Jukuu is interesting
27 Aug 2010
Sinosplice reader Matthew recently introduced me to Jukuu, a database of sample sentences. The Chinese name, 句酷, is a pun on the word 句库, meaning “sentence base,” in the naming tradition of nciku). There are some really interesting things going on on Jukuu. Here’s a screenshot from the results for a search for “get”:
I enjoyed some of those random sentences. Some things worth noting:
– The sample sentences in the screenshot above are all taken from About Face 3, a well-known book on goal-directed design, which has been published in multiple languages.
– Jukuu offers not only multiple translations (grouped by part of speech), but also the distribution of those various parts of speech in its database (that’s what the pie graph at the right represents).
– Jukuu also offers other word forms (词形) for “get” (in this case, “gets,” “getting,” “got,” “gotten,” and even “getable”).
– If you click on one of the translations in the top right, the resulting page shows you sentences with just that translation of “get” (for example, this one for 得到).
– You can get similar results without going the “exact translation route” by just searching for multiple words, in a mix of English and Chinese. (The sentences aren’t censored, either. Have fun with that!)

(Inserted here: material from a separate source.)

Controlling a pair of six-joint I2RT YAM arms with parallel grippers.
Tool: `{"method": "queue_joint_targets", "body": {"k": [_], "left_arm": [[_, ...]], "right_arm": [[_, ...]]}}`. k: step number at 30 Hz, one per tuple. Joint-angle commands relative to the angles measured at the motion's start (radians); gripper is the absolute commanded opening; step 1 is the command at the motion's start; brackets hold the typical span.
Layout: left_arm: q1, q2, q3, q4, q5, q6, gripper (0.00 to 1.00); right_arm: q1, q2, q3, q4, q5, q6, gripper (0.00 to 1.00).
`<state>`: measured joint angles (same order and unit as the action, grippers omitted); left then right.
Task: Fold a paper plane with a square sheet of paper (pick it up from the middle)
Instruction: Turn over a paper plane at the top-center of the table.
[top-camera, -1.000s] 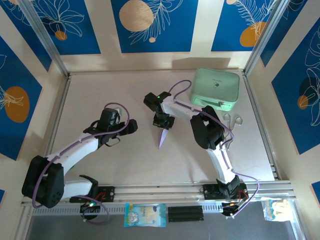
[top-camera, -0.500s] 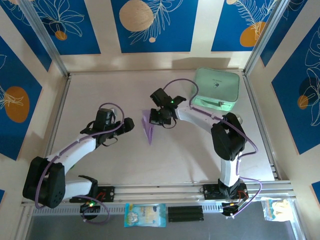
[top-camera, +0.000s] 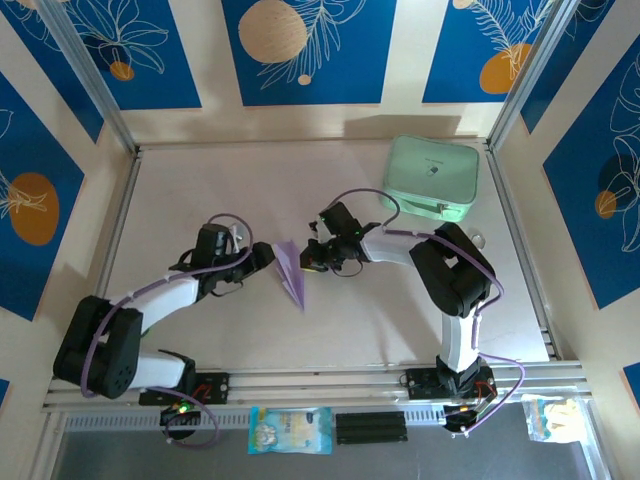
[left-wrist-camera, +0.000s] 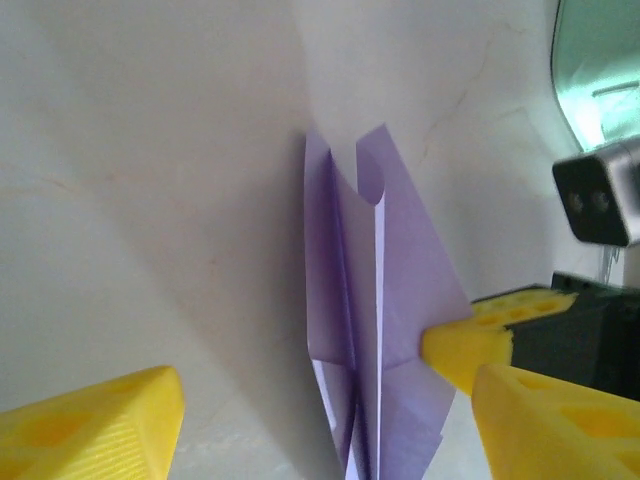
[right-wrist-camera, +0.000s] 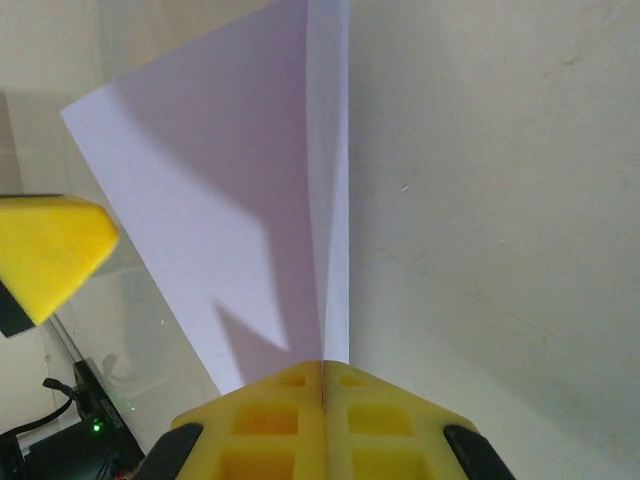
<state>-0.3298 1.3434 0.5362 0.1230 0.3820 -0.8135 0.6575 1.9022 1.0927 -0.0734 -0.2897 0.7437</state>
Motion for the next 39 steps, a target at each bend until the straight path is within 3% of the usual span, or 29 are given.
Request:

– If you go to the “get” results page, further down the right column, you also see links for “adjectives frequently preceding this word,” “verbs frequently preceding this word,” “prepositions frequently preceding this word,” and “nouns frequently following this word.”
This kind of thing is a linguist’s dream, and can only be accomplished by corpus analysis with part of speech tagging, which is a ton of work. It’s really cool to see a resource like this publicly available online.